En proposant une exonération de cotisations patronales pour une majoration salariale appliquée à l'ensemble de l'entreprise, nous comptons réduire les effets de seuil liés au régime actuel de cotisations et d'exonérations sociales. Aujourd'hui, lorsqu'une entreprise souhaite augmenter un salarié au Smic à hauteur de 10 % de son salaire net, cette majoration engendre une hausse de 18 % des coûts salariaux pour l'employeur. Concrètement, quand le salaire net d'un employé au Smic augmente de 130 euros par mois, l'employeur est redevable de 150 euros de cotisations patronales supplémentaires, soit un taux de 91 % de cotisations appliqué à la hausse de salaire brut.

Au-delà des effets de seuil liés aux exonérations actuelles, toute majoration salariale est soumise au taux normal de cotisations patronales qui atteint environ 37 % entre 1,6 et 2,5 Smic et 41 % entre 2,5 et 3,5 Smic, ce qui peut dissuader les employeurs d'augmenter les salaires dans un contexte économique durablement incertain, en particulier nos TPE – très petites entreprises – et nos PME – petites et moyennes entreprises.

Avec notre proposition de loi, l'exonération serait subordonnée à la signature d'un accord d'entreprise portant sur une majoration de tous les salaires inférieurs à trois fois le Smic, ce qui recouvre, je le répète, près de 90 % des salariés du secteur privé.

Enfin, cette majoration salariale doit être substantielle et encadrée, dans le contexte d'une inflation historique. Les entreprises devront, dès lors, garantir au moins 10 % de hausse de salaire pour obtenir l'exonération. Si l'ensemble des employeurs du secteur privé s'en saisissaient, cette mesure permettrait d'attribuer 45 milliards d'euros de salaire supplémentaire à plus de 15 millions de salariés. L'augmentation serait calculée à partir des salaires effectivement pratiqués dans l'entreprise à l'ouverture des négociations.

Au-delà de la situation d'urgence dans laquelle nous nous trouvons, il est important de bien intégrer les nouveaux dispositifs aux dispositifs existants. Nous y veillerons.

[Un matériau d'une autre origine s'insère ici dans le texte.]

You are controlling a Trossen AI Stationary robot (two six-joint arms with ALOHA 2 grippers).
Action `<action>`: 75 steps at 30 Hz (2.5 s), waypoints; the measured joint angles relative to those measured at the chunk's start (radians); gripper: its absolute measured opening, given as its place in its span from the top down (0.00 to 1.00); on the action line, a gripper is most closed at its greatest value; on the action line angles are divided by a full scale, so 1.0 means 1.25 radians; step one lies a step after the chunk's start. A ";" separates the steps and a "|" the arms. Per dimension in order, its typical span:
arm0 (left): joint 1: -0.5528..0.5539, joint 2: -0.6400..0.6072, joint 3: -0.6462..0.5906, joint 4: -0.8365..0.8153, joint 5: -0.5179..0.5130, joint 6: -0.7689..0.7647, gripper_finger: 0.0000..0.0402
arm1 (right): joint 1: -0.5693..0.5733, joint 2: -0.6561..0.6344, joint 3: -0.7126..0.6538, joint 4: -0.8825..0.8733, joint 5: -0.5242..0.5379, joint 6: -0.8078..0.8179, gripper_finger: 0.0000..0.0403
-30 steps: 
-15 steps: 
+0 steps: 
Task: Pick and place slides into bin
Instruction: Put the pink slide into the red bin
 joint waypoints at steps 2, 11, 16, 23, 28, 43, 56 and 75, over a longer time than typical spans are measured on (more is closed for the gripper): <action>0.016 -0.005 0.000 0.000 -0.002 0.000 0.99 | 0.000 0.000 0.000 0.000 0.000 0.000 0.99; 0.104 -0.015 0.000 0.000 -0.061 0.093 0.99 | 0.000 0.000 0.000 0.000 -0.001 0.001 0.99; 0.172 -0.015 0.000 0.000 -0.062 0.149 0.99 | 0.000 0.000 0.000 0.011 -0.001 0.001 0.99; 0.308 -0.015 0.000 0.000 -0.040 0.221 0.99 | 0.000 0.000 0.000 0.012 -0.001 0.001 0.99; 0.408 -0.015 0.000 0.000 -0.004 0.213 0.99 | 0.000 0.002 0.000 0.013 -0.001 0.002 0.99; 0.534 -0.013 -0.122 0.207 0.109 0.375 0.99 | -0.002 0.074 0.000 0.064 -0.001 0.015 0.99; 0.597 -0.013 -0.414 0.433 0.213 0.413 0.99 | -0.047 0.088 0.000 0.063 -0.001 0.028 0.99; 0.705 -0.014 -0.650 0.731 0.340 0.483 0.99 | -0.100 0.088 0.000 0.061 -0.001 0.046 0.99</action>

L'esprit général de notre proposition de loi renvoie à l'incitation des entreprises, à travers des mécanismes éprouvés mais recentrés sur la question essentielle des salaires, seule à même de répondre à la fois à l'urgence de mieux rémunérer le travail et à la crise actuelle du pouvoir d'achat.

Il nous faut entendre le cri des Français qui bossent et qui, malgré tout, peinent à finir le mois. Leur préoccupation pour le pouvoir d'achat est fondée, leurs attentes sont légitimes, leurs demandes doivent être prises en compte. Permettre par tous moyens d'augmenter les salaires de la France qui travaille est un impératif, au-delà de tous les clivages politiques et partisans. Il s'agit de défendre le pouvoir d'achat, de valoriser l'effort et le travail, de soutenir nos entreprises, de permettre à tous de vivre et de faire vivre sa famille plus dignement en cette période de crise sociale et économique aiguë.

Écoutons les Français. Ils ont besoin de nous. Ils attendent un signal fort de notre part. Ils demandent des mesures efficaces, rapides et concrètes. Soyons à la hauteur.